When I think of Jesus, I think of how often he asked questions. Over and over again. As worship leaders we just don’t do that. And pastors. We just tell people good truth. I just want to do stuff how Jesus did stuff. I ask Jesus all the time to give me questions to ask, whether I’m leading worship or if I’m on a plane next to a stranger. I’m not going to tell the stranger what to do, but I can ask him questions. That’s inductive—inviting people into their own story. Since everyone has their own story, how do we invite them in to their own story to actually worship through their own life lens?
WL: Worship is a celebration; so how do you celebrate with suffering in your life? How do you thank God for his good works when you are dealing with things that don’t feel so good?
TT: I remember Job. In part of my own story, because cancer is not my story, but I have a perspective through cancer that is my story. I think about Job all the time, and how often he questioned things. And he had every right to question things. And yet when he experienced God in the questioning of God he received a litigation back, “Where were you when I set the boundaries of the ocean?” And it’s a reminder that God is God, and I’m not.
The thing we all have to come to is, “Is he good or is he not.” That’s something you have to wrestle with. I can’t tell you he’s good. And don’t believe me that he’s good. You have to find that for yourself.
What I’m learning right now in the midst of pain and suffering is found in John 15 where Jesus says he is the vine and his Father is the gardener. The Father is the one doing the pruning. But he prunes so that we will actually grow and have life. And that he will bear much fruit out of us, fruit that is lasting. But the whole pruning process? It’s kinda gnarly. I don’t know what it means completely for him to prune; I don’t think he gave me cancer. But I know that he’s at work in it and through it. And I think he’s a good gardener. That’s what I have seen so far. I think he is doing things to make his garden beautiful.
So these days, I don’t welcome suffering, but I’m not damning it either. I ask him to heal me all the time, yet through it, I’m watching him change me. But part of it goes back to the fact that I’m starting to know him instead of knowing about this “God.”

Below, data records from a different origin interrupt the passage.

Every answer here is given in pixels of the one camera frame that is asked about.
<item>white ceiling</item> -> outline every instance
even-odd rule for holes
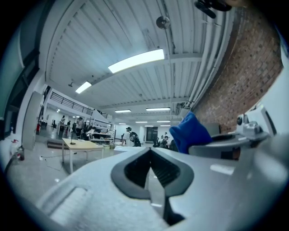
[[[171,20],[170,30],[159,29],[155,23],[166,14],[165,8]],[[194,7],[193,0],[72,1],[51,42],[47,83],[114,117],[131,121],[179,119],[174,115],[177,105],[182,102],[191,105],[190,102],[201,97],[224,55],[227,45],[224,41],[231,33],[228,26],[231,15],[216,14],[215,20],[207,18]],[[165,60],[115,74],[107,68],[156,49],[164,50]],[[68,86],[71,79],[72,88]],[[75,90],[85,81],[93,85],[78,95]],[[145,110],[167,106],[172,109],[171,114]],[[132,112],[114,113],[119,109]]]

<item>pipe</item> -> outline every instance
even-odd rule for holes
[[[223,36],[223,39],[222,39],[222,43],[221,43],[221,46],[220,46],[220,50],[219,50],[219,54],[218,54],[218,57],[215,61],[215,64],[212,68],[212,71],[211,73],[209,74],[209,78],[208,78],[208,81],[207,83],[205,84],[204,88],[202,89],[199,97],[196,99],[195,102],[192,102],[191,105],[190,105],[190,108],[192,109],[192,107],[194,105],[196,105],[198,103],[198,101],[202,98],[202,96],[204,95],[206,89],[209,87],[209,85],[211,84],[212,80],[214,79],[214,76],[221,64],[221,61],[222,59],[220,57],[223,57],[226,49],[227,49],[227,45],[228,45],[228,42],[229,42],[229,39],[230,39],[230,34],[228,33],[228,31],[232,31],[232,28],[233,28],[233,23],[234,23],[234,15],[235,15],[235,9],[233,8],[231,11],[229,12],[226,12],[226,21],[225,21],[225,28],[224,28],[224,36]]]
[[[213,19],[211,19],[210,17],[207,17],[209,24],[207,24],[206,26],[206,38],[205,38],[205,47],[204,47],[204,52],[203,52],[203,57],[202,57],[202,61],[201,61],[201,65],[200,65],[200,69],[199,69],[199,73],[197,75],[196,78],[196,82],[195,85],[193,87],[193,90],[190,94],[190,98],[189,101],[186,103],[186,106],[189,106],[191,104],[191,101],[193,99],[194,96],[194,92],[196,91],[197,86],[199,85],[200,82],[200,78],[202,77],[202,74],[204,72],[205,69],[205,64],[206,64],[206,60],[209,54],[209,49],[210,49],[210,45],[211,45],[211,41],[212,41],[212,24],[213,24]]]
[[[223,22],[223,18],[224,18],[224,15],[226,13],[223,13],[223,12],[220,12],[220,11],[217,11],[217,24],[218,25],[222,25],[222,22]],[[210,55],[210,58],[209,58],[209,62],[207,64],[207,68],[206,68],[206,72],[205,72],[205,75],[203,76],[203,79],[201,81],[201,84],[200,86],[198,87],[198,90],[195,94],[195,97],[194,97],[194,100],[193,102],[196,101],[196,99],[198,98],[201,90],[203,89],[205,83],[207,82],[207,80],[209,79],[208,77],[210,77],[210,74],[209,72],[211,72],[211,69],[213,67],[213,61],[214,61],[214,58],[215,58],[215,55],[217,53],[217,49],[219,47],[219,41],[220,41],[220,38],[221,38],[221,30],[222,30],[222,27],[220,26],[216,26],[215,27],[215,33],[214,33],[214,41],[213,41],[213,47],[212,47],[212,52],[211,52],[211,55]]]

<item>ceiling beam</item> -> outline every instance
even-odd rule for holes
[[[170,116],[170,112],[154,112],[154,113],[122,113],[122,114],[117,114],[114,117],[116,118],[128,118],[129,120],[132,120],[134,118],[129,118],[129,117],[147,117],[147,116]]]
[[[182,97],[182,98],[173,98],[172,103],[183,103],[187,102],[189,100],[188,97]],[[170,99],[156,99],[156,100],[147,100],[147,101],[140,101],[140,102],[131,102],[131,103],[122,103],[122,104],[116,104],[116,105],[108,105],[108,106],[100,106],[98,107],[99,110],[105,110],[105,109],[119,109],[124,107],[130,107],[130,106],[139,106],[139,105],[149,105],[149,104],[159,104],[159,103],[170,103]]]
[[[174,55],[171,55],[170,58],[171,58],[171,63],[200,62],[202,60],[202,54],[200,54],[200,53],[174,54]],[[125,74],[133,72],[133,71],[137,71],[139,69],[148,68],[148,67],[152,67],[152,66],[165,65],[165,64],[169,64],[169,59],[157,60],[154,62],[140,64],[140,65],[116,72],[114,74],[110,73],[110,74],[104,75],[104,76],[98,78],[97,80],[93,81],[91,84],[95,85],[95,84],[98,84],[102,81],[113,80],[114,78],[117,78],[119,76],[125,75]]]

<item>door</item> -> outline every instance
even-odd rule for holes
[[[22,132],[22,145],[24,149],[33,151],[36,137],[37,119],[40,110],[40,104],[43,100],[43,95],[33,92],[24,119]]]
[[[146,141],[153,141],[154,137],[158,137],[158,127],[147,127]]]

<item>floor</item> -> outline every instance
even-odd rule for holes
[[[33,152],[25,150],[25,160],[14,160],[7,172],[7,178],[15,193],[33,204],[36,204],[51,187],[70,174],[69,151],[66,151],[64,164],[62,164],[62,150],[47,148],[48,137],[37,137],[38,140],[43,139],[43,142],[36,142]],[[104,150],[104,158],[113,155],[113,149]],[[84,152],[78,152],[73,155],[73,169],[76,171],[85,164],[98,159],[101,159],[101,151],[89,152],[88,160]],[[151,169],[145,188],[151,193],[152,206],[162,216],[164,190]]]
[[[59,139],[59,140],[62,140],[62,138],[71,139],[71,132],[67,132],[67,133],[59,132],[59,134],[57,134],[57,129],[52,128],[51,126],[47,126],[46,128],[42,127],[38,135],[46,137],[46,138],[50,138],[50,139]]]

I also never knew that main thing that Jesus talked about was his kingdom. We talk about the good news all the time. Ask anyone, the good news is that Jesus died on the cross and he rose again for our sins and that is great. But what’s the gospel, the good news, according to Jesus? Jesus says that the good news is the good news of the kingdom. Where the king is king, always. That’s what he talks about, and it’s almost like I never saw it. Jesus talks about the kingdom nonstop. But through pain, I’ve started to see things through a different lens. It’s like putting on different glasses in my same life. I’m looking for where is he at work in the midst of my crap and in the midst of my cancer. Where is he at work? It’s not a good idea to tell this to someone when they are going through something tough, “God’s at work. It’s gonna be fine.” I say, “No it’s not.” It might go down in flames. But is he God or is he not? Is he good or is he not? And then what is your posture. The kingdom of God is a treasure that is found in a field, a treasure so valuable that someone would sell everything he owns to acquire that field. Now is a good time for us to figure out what the kingdom of God is all about. Because I am seeing the kingdom at work all the time in and through pain. And I am finding God to be good. And the fruit of the Spirit are starting to come out of me. Not because I’m a better Christian, but because Jesus is actually alive … in me.